Seminars
16. 10. 2014
14:00, zasedací místnost Filosofického ústavu AV ČR, v.v.i., Jilská 1, Praha 1

Institute of Sociology of the Czech Academy of Sciences would like to invite you for Thursday seminar with

LYUBA SPASOVÁ from Bulgarian Academy of Sciences

who will present her paper

Čtvrteční sociologické semináře

Bending the Law to a Breaking Point: Political Challenges in Local Government

The paper analyzes the mechanisms that allow certain patterns of participation in local government that defy the regularities of law to exist and to be regarded as legitimate. The paper argues that the patterns are a crystallization of the deep and massive anomic processes in all social spheres and levels, a result of the heavy and long existing political and social crisis induced mainly by the cumulative effects of the transformation (in Bulgaria and in other post communist countries). The patterns contradicting the rule of law emerge as an attempt for adaptation and reintegration – as an attempt for creating new structures by introduction of rules and practices form other social spheres. Thus, the most significant factor for the acceptance of the patterns and for approval of the actors accomplishing them is whether or not they (the patterns and/or the actors) are perceived as potentially capable of bringing societal change and reintegration, i.e. the type of pattern that is implemented. The results of the study of the empirical correlates of the patterns show that different types of motives are essential for the attitude towards the particular pattern and the actors implementing it: in the case of the  participation in local government through ritualism (in which the specific-for-the-political-field norms defining the means are kept as valid) the rational motives are the most important ones and in the case of participation through innovation (the actors are guided by the specific- for-the-political-field norms defining the goals) the emotional and moral reasons are decisive.

 

Lyuba Spasova is a chief assistant researcher at the Social Control, Deviations and Conflicts Department the Institute for the Study of Societies and Knowledge at the Bulgarian Academy  of Sciences. In 2013 she defended her doctoral thesis in sociology on deviant patterns in local politics.
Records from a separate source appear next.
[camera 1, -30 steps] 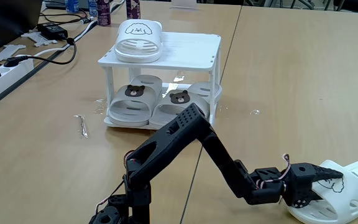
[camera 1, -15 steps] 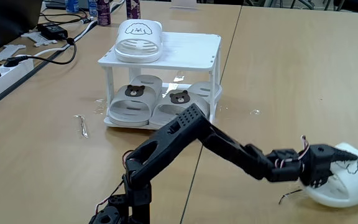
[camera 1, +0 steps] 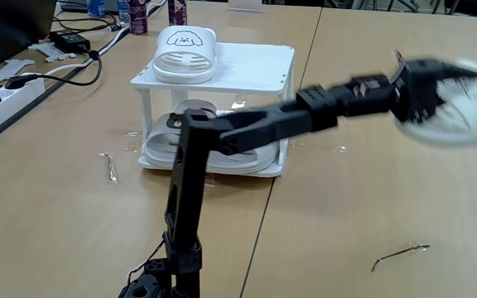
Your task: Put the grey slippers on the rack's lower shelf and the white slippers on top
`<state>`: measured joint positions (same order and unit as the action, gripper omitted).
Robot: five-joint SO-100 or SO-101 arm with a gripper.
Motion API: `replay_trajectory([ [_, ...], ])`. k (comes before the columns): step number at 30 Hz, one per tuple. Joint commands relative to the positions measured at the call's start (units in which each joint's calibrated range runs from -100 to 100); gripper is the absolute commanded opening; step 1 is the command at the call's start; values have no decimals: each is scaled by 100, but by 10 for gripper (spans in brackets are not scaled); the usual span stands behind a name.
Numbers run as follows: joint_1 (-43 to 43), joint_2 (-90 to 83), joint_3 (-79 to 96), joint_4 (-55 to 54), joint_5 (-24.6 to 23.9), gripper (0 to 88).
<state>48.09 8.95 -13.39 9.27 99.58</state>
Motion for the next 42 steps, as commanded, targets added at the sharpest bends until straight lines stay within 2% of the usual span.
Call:
replay_trajectory([
  [1, -335, -1892, -587, 574, 42, 7],
  [7, -1371, -2801, -560, 1126, 42, 7],
  [13, -3033, -2817, -560, 1118, 42, 7],
  [17, -3847, -2607, -542, 1109, 42, 7],
  [24, -4233, -1631, -650, 1014, 42, 7],
  [28, -4274, -621, -1363, 221, 42, 7],
  [36, -4669, 1188, -2960, 195, 42, 7],
  [42, -4858, 1970, -3140, 195, 42, 7],
])
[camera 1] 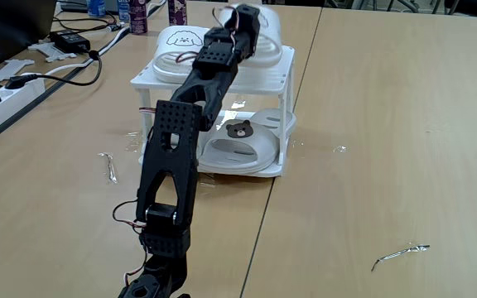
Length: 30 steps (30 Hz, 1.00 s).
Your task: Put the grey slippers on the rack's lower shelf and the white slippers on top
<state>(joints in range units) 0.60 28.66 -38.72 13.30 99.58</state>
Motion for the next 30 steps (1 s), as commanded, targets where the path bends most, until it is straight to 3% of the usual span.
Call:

Her most significant recent texts are: Deviant patterns of participation in local government, Sofia, 2013; Postmodern society and education: Factors that make deviations inevitable, in Socialization and deviant behavior, 2013; Deviation as habitus, in Sociology and economy, 3/2013. Her principal research interests are in the areas of sociology of deviance, political sociology, social psychology, cultural sociology.